### Description of the task
Beginning at the line containing "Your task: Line" in the material below and ending at the line containing "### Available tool", return each line exactly and add nothing.

### Data extracts
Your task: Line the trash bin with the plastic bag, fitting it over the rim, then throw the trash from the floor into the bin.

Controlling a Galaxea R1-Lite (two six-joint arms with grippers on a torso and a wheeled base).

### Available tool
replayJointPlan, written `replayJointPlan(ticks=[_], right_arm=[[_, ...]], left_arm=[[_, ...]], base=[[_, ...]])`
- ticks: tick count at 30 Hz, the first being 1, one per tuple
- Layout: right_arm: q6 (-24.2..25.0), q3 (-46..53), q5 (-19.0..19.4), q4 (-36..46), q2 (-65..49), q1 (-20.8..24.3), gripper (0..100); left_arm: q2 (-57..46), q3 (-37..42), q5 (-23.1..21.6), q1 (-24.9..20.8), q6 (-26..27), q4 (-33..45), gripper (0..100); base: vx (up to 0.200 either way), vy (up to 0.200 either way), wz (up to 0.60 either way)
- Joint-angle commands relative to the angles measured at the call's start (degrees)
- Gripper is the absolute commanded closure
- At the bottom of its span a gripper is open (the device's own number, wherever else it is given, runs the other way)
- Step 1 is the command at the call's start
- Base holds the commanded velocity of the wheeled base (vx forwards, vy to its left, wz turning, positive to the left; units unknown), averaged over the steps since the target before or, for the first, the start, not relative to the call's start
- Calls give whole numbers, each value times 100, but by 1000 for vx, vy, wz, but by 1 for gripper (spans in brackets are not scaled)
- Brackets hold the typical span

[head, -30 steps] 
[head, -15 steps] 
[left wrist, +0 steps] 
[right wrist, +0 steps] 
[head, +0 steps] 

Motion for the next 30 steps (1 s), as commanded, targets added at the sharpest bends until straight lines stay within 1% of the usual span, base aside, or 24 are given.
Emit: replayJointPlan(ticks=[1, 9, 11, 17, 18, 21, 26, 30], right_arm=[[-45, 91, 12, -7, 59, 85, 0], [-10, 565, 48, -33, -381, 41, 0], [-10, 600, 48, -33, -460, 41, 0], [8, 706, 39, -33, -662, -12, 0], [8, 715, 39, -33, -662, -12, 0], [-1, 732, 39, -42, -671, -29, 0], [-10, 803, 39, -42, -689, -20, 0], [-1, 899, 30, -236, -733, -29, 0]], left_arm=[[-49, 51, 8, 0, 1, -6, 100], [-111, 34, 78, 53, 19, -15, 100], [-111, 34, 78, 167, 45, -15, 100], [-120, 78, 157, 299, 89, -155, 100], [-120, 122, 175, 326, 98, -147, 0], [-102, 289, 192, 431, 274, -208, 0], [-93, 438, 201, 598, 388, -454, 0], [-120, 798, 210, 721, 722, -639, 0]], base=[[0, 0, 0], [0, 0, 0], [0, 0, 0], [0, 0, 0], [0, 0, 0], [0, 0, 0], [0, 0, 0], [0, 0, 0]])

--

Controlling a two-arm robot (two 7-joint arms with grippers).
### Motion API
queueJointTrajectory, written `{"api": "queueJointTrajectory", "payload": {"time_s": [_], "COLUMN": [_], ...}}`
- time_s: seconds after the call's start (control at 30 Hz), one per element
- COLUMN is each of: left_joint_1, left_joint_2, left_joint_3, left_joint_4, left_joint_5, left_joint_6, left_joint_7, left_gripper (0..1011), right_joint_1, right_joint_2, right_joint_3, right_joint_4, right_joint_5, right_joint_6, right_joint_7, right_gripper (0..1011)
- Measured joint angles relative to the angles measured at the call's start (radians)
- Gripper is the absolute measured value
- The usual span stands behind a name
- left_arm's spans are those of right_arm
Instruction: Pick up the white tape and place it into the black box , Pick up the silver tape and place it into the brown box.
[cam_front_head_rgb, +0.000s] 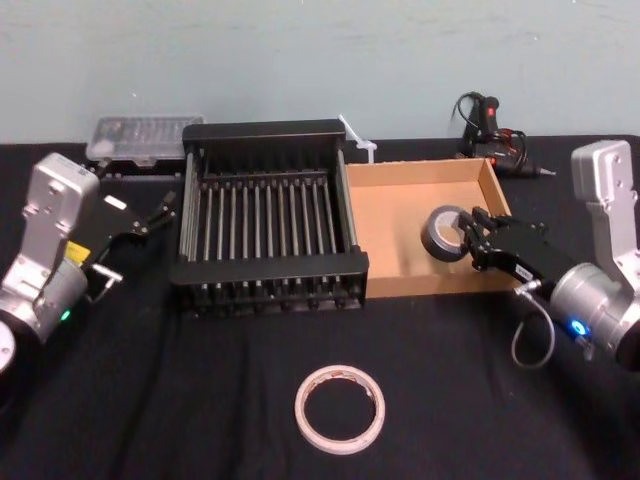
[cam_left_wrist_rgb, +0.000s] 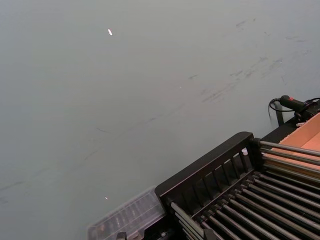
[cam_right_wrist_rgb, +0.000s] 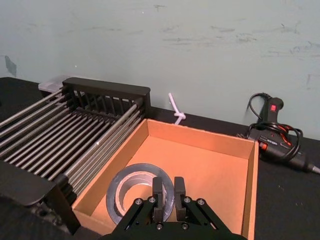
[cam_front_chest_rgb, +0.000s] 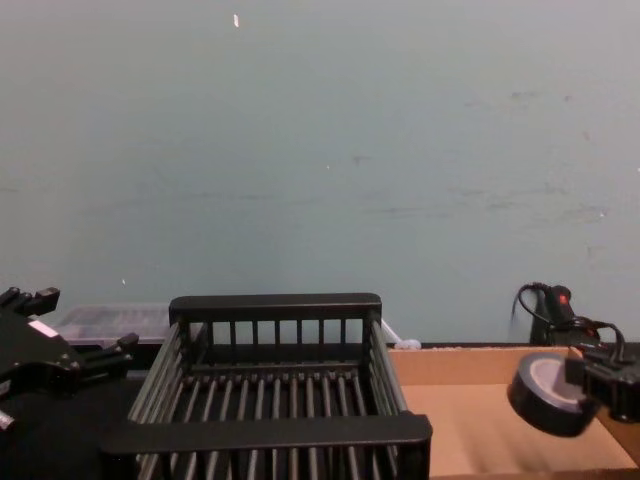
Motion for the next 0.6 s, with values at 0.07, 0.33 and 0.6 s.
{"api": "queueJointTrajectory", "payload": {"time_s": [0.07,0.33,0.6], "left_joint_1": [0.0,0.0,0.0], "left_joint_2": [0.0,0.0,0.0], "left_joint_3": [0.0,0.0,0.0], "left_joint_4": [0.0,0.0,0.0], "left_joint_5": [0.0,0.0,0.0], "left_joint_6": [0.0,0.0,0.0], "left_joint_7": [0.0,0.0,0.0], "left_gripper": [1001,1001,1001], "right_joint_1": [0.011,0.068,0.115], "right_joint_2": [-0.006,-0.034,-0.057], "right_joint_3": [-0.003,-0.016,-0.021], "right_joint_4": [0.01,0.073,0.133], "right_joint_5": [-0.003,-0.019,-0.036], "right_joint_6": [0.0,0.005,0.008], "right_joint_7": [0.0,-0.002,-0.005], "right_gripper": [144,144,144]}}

### Output of the exercise
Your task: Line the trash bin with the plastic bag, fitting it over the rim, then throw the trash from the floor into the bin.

Controlling a Galaxea R1-Lite (two six-joint arms with grippers on a torso and a wheeled base).

### Available tool

There is no more to the exercise.